**PROVIDED DATA:**
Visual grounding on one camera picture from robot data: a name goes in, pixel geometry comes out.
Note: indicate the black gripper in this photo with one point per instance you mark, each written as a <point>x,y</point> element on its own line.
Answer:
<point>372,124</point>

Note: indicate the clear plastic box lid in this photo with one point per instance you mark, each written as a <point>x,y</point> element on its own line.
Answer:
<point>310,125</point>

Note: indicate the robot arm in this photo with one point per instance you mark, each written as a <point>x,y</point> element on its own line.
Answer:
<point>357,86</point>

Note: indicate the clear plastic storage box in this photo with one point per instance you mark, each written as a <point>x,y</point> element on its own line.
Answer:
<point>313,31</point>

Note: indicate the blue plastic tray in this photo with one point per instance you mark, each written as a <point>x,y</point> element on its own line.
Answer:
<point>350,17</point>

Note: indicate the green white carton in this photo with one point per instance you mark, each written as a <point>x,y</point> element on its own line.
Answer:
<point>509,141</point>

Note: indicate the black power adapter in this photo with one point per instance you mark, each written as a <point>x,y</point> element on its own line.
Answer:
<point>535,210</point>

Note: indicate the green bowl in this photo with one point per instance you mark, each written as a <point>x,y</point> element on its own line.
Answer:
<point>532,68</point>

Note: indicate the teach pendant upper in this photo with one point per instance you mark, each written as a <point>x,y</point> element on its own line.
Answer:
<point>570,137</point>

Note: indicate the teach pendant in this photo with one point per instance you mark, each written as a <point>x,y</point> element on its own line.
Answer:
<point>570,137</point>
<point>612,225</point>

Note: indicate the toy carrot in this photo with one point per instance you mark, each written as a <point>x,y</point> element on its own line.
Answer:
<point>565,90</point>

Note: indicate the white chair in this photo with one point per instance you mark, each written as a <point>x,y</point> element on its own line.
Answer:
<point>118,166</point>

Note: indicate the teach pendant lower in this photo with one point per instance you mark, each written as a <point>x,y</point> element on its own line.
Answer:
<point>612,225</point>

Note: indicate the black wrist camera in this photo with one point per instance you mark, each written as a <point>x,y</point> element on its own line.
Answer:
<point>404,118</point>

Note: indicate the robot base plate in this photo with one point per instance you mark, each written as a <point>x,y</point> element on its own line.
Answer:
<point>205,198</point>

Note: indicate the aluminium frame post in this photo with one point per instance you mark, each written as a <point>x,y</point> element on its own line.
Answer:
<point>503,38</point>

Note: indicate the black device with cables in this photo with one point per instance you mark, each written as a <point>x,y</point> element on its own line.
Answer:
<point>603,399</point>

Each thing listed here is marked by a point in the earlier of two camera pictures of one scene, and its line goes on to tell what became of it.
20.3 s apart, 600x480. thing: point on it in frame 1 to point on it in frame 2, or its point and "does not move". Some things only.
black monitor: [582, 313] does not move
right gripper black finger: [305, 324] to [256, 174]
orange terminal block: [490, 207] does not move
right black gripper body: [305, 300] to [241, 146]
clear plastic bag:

**PROMPT:**
Go through the entries above and reproduce each one exactly.

**EXERCISE OUTPUT:**
Visual grounding on one camera picture from robot data: a name goes in, pixel geometry comes out.
Note: indicate the black gripper in this photo with one point per instance you mark, each written as a <point>x,y</point> element on its own line.
Answer:
<point>372,124</point>

Note: indicate the clear plastic box lid in this photo with one point per instance you mark, each written as a <point>x,y</point> element on its own line.
Answer:
<point>310,125</point>

Note: indicate the robot arm in this photo with one point per instance you mark, each written as a <point>x,y</point> element on its own line.
Answer:
<point>357,86</point>

Note: indicate the clear plastic storage box in this photo with one point per instance you mark, each written as a <point>x,y</point> element on its own line.
Answer:
<point>313,31</point>

Note: indicate the blue plastic tray in this photo with one point per instance you mark, each written as a <point>x,y</point> element on its own line.
Answer:
<point>350,17</point>

Note: indicate the green white carton in this photo with one point per instance you mark, each written as a <point>x,y</point> element on its own line.
Answer:
<point>509,141</point>

Note: indicate the black power adapter in this photo with one point per instance you mark, each written as a <point>x,y</point> element on its own line.
Answer:
<point>535,210</point>

Note: indicate the green bowl in this photo with one point per instance you mark, each written as a <point>x,y</point> element on its own line.
Answer:
<point>532,68</point>

Note: indicate the teach pendant upper in this photo with one point per instance you mark, each written as a <point>x,y</point> element on its own line.
Answer:
<point>570,137</point>

Note: indicate the teach pendant in this photo with one point per instance you mark, each written as a <point>x,y</point> element on its own line.
Answer:
<point>570,137</point>
<point>612,225</point>

Note: indicate the toy carrot in this photo with one point per instance you mark, each written as a <point>x,y</point> element on its own line.
Answer:
<point>565,90</point>

Note: indicate the white chair in this photo with one point per instance you mark, each written as a <point>x,y</point> element on its own line.
Answer:
<point>118,166</point>

Note: indicate the teach pendant lower in this photo with one point per instance you mark, each written as a <point>x,y</point> element on its own line.
Answer:
<point>612,225</point>

Note: indicate the black wrist camera in this photo with one point per instance you mark, each written as a <point>x,y</point> element on its own line.
Answer:
<point>404,118</point>

Note: indicate the robot base plate in this photo with one point per instance you mark, each written as a <point>x,y</point> element on its own line.
Answer:
<point>205,198</point>

Note: indicate the aluminium frame post in this photo with one point per instance you mark, each written as a <point>x,y</point> element on its own line.
Answer:
<point>503,38</point>

Note: indicate the black device with cables in this photo with one point per instance you mark, each written as a <point>x,y</point> element on its own line.
Answer:
<point>603,399</point>

Each thing listed here is marked by a point in the earlier of two camera pictures of one scene, and its line goes on to tell what became of it.
20.3 s apart, 600x480. thing: point on it in frame 1 to point on it in frame 2, or its point and "does not move". Some things only.
black monitor: [582, 313] does not move
right gripper black finger: [305, 324] to [256, 174]
orange terminal block: [490, 207] does not move
right black gripper body: [305, 300] to [241, 146]
clear plastic bag:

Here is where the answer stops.